Work item => From the first line to the last, give the records again exactly.

(Stored items from a collection)
____
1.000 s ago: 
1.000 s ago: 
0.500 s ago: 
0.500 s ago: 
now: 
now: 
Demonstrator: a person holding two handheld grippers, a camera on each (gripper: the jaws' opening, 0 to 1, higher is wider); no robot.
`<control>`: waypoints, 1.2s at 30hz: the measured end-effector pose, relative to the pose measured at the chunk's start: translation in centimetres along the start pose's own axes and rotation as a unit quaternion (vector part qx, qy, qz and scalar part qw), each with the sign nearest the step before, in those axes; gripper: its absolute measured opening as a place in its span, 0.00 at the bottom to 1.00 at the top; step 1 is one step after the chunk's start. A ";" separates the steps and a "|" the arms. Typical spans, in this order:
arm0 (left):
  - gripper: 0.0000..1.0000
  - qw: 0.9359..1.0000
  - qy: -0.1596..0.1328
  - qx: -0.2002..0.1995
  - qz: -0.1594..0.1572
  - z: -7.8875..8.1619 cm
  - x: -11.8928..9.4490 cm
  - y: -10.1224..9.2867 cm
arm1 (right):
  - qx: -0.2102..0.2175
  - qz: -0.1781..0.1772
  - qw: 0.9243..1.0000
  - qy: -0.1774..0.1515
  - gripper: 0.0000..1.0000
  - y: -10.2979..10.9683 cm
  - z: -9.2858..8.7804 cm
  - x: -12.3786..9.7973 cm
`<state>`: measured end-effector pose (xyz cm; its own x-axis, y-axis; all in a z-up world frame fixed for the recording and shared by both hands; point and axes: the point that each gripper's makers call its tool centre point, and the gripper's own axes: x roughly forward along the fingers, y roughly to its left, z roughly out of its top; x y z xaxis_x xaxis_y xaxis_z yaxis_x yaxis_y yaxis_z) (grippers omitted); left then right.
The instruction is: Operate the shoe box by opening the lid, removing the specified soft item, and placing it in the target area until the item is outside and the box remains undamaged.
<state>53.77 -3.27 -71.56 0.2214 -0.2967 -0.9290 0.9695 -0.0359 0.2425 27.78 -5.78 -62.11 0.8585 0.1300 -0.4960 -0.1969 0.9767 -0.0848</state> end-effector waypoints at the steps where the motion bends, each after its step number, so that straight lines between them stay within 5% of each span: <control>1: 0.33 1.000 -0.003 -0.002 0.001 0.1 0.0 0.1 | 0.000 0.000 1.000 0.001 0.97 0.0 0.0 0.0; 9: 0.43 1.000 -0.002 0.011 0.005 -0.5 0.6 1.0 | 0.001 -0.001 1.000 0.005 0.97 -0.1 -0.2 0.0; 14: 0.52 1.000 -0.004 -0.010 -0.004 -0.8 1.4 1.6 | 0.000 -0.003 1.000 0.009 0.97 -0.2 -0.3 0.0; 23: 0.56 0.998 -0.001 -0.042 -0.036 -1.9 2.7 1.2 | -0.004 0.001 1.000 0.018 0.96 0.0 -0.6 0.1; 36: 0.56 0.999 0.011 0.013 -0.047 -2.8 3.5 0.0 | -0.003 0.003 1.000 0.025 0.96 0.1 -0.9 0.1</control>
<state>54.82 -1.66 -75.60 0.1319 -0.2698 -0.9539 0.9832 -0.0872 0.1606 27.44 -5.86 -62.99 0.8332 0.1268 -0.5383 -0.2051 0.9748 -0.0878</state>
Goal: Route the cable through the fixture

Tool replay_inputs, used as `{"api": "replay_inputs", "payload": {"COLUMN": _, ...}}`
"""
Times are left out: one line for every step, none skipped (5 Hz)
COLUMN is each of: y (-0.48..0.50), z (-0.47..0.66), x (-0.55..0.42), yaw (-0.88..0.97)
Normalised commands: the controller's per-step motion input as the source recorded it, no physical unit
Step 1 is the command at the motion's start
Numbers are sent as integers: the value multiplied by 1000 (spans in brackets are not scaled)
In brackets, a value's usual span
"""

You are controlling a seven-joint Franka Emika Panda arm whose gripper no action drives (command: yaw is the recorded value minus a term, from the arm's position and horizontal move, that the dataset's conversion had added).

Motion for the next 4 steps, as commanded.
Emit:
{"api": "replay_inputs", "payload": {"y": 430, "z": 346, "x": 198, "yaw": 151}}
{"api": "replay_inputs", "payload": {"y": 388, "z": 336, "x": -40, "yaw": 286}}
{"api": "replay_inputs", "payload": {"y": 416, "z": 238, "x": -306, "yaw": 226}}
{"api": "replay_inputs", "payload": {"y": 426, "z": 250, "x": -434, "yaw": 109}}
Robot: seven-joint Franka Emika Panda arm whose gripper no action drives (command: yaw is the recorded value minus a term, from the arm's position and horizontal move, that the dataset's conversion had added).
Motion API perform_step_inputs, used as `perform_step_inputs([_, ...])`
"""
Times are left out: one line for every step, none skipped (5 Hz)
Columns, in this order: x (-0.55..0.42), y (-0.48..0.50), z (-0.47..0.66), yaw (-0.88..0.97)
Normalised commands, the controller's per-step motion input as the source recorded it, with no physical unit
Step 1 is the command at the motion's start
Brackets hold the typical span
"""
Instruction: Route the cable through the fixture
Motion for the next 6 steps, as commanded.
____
Task response =>
1.000 s ago: 
1.000 s ago: 
0.500 s ago: 
0.500 s ago: 
now: 
now: 
Demonstrator: a person holding two handheld grippers, a camera on each (gripper: the jaws' opening, 0 to 1, higher is wider); no robot.
`<control>`: waypoints, 1.2s at 30hz: the measured end-effector pose, relative to the pose measured at the chunk's start: translation in centimetres along the start pose's own axes and rotation as a unit quaternion (vector part qx, qy, qz and scalar part qw), each with the sign nearest the step before, in those axes; gripper: its absolute measured opening as a place in its span, 0.00 at the bottom to 1.00 at the top; step 1 is one step after the chunk's start. A ";" separates the steps and a "|" the arms. Typical spans, in this order:
arm0 (left):
  - gripper: 0.0000..1.0000
  - qw: 0.9359..1.0000
  - qy: -0.1596..0.1328
  - qx: -0.2002..0.1995
  - qz: -0.1594..0.1572
  - z: -7.8875..8.1619 cm
  - x: -11.8928..9.4490 cm
  - y: -10.1224..9.2867 cm
arm1 (right):
  - qx: -0.2102..0.2175
  - qz: -0.1781..0.1772
  - qw: 0.9243..1.0000
  - qy: -0.1774..0.1515
  - gripper: 0.0000..1.0000
  - y: -10.2979..10.9683 cm
  - z: -9.2858..8.7804 cm
  - x: -12.3786..9.7973 cm
`<state>`: measured end-effector pose (xyz cm; its own x-axis, y-axis; all in a z-up world frame fixed for the recording and shared by both hands; point and axes: the point that each gripper's makers call its tool centre point, and the gripper's own axes: x roughly forward along the fingers, y roughly to its left, z roughly out of its top; x y z xaxis_x xaxis_y xaxis_z yaxis_x yaxis_y yaxis_z) (grippers omitted); left then right.
The instruction is: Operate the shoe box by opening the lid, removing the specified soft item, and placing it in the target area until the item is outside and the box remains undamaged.
<state>53.77 -3.27 -71.56 0.2214 -0.2967 -0.9290 0.9695 -0.0359 0.2425 27.78 -5.78 -62.11 0.8585 0.1300 -0.4960 -0.1969 0.9767 -0.0848</state> end-effector waypoints at the steps where the motion bends, each after its step number, so that straight lines between them stay within 5% of each span: <control>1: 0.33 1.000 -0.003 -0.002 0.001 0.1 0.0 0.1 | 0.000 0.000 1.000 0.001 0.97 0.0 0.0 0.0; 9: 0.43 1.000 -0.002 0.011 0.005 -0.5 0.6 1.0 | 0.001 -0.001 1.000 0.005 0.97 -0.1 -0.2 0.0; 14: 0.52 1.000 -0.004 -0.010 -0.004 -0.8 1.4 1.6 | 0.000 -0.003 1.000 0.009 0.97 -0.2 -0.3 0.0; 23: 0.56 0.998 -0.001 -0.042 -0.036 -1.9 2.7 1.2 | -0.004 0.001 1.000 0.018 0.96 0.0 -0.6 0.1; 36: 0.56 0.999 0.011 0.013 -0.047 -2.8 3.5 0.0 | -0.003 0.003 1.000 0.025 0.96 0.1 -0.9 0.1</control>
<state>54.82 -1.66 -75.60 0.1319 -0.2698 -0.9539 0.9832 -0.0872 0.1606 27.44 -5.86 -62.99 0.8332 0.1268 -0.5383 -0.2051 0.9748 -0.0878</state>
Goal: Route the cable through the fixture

Tool replay_inputs, used as `{"api": "replay_inputs", "payload": {"COLUMN": _, ...}}`
"""
Times are left out: one line for every step, none skipped (5 Hz)
COLUMN is each of: y (-0.48..0.50), z (-0.47..0.66), x (-0.55..0.42), yaw (-0.88..0.97)
Normalised commands: the controller's per-step motion input as the source recorded it, no physical unit
Step 1 is the command at the motion's start
Numbers are sent as integers: the value multiplied by 1000 (spans in brackets are not scaled)
In brackets, a value's usual span
"""

You are controlling a seven-joint Franka Emika Panda arm whose gripper no action drives (command: yaw is the recorded value minus a term, from the arm's position and horizontal move, that the dataset's conversion had added).

Motion for the next 4 steps, as commanded.
Emit:
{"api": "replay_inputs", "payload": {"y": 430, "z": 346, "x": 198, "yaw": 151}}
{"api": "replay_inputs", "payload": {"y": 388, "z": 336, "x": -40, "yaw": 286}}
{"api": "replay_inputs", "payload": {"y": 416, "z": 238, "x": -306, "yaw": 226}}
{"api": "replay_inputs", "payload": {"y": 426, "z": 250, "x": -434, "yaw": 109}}
Robot: seven-joint Franka Emika Panda arm whose gripper no action drives (command: yaw is the recorded value minus a term, from the arm's position and horizontal move, that the dataset's conversion had added).
Motion API perform_step_inputs, used as `perform_step_inputs([_, ...])`
"""
Times are left out: one line for every step, none skipped (5 Hz)
Columns, in this order: x (-0.55..0.42), y (-0.48..0.50), z (-0.47..0.66), yaw (-0.88..0.97)
Normalised commands, the controller's per-step motion input as the source recorded it, with no physical unit
Step 1 is the command at the motion's start
Brackets hold the typical span
"""
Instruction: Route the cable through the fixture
Motion for the next 6 steps, as commanded.

That completes the answer, and no more is expected.